Uber’s no longer content with dominating the private car-hire market, it seems. Yesterday, the audacious on-demand transportation firm extended UberEATS, its prix fixe food delivery offering, to a handful of new cities. Separately, Tech Crunch reports that Uber’s planning to partner with high-end retailers to transport local orders.
UberEATS, the service previously known as UberFRESH in the pilot markets of Los Angeles and Barcelona, expanded to New York City and Chicago yesterday. It offers a daily rotating, curated lunch and dinner menu priced from $9 to $15 from “popular, iconic restaurants.” Delivery is a flat $3 ($4 in New York City), regardless of the number of entrees ordered.

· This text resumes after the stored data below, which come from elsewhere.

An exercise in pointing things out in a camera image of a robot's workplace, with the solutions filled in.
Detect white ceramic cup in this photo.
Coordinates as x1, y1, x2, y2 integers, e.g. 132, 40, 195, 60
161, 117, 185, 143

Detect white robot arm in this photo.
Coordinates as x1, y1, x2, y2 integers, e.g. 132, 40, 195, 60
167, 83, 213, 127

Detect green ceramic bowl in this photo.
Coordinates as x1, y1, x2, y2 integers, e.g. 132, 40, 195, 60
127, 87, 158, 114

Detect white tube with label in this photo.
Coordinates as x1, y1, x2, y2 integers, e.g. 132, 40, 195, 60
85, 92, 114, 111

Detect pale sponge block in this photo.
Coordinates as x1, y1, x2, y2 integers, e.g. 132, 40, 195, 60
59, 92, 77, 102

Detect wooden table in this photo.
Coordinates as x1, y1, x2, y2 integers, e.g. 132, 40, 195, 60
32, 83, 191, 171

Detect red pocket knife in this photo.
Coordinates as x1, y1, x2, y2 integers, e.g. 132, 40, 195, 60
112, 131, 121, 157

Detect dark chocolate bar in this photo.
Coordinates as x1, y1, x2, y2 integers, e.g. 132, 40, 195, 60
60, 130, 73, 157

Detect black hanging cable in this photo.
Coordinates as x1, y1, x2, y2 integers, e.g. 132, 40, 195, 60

For now, food drop-off is only curbside — Uber isn’t delivering to doorsteps or offices just yet — but that limitation, in combination with a dedicated fleet of drivers, has helped Uber cut delivery times down to 10 minutes or less.
Even with those advantages, Uber’s entering a sphere that’s growing increasingly crowded by the day. In New York City alone, two new delivery services, Maple and Arcade, launched this year. That’s in addition to established companies like Grubhub, Delivery.com, Eat24, and others.
Uber isn’t a company known for putting all its eggs into one basket, though. Sources tell Tech Crunch that high-end merchants like Neiman Marcus, Louis Vuitton, and Hugo Boss are in talks with Uber to launch a same-day delivery program called Uber Merchant Delivery. The goal is to eventually have Uber drivers carry both passengers and packages, and the company is making strides — it’s already recruited over 400 stores.
If UberEATS and Uber Merchant Delivery sound like new territory for the transportation company, they are. But Uber’s no stranger to experimental pursuits in the name of profits. It recently launched a carpooling option to increase efficiency, and is pursuing self-driving car technology.
Just think of the possibilities: one day, your autonomous Uber could transport you, lunch, and a luxury handbag to your final destination. Sick.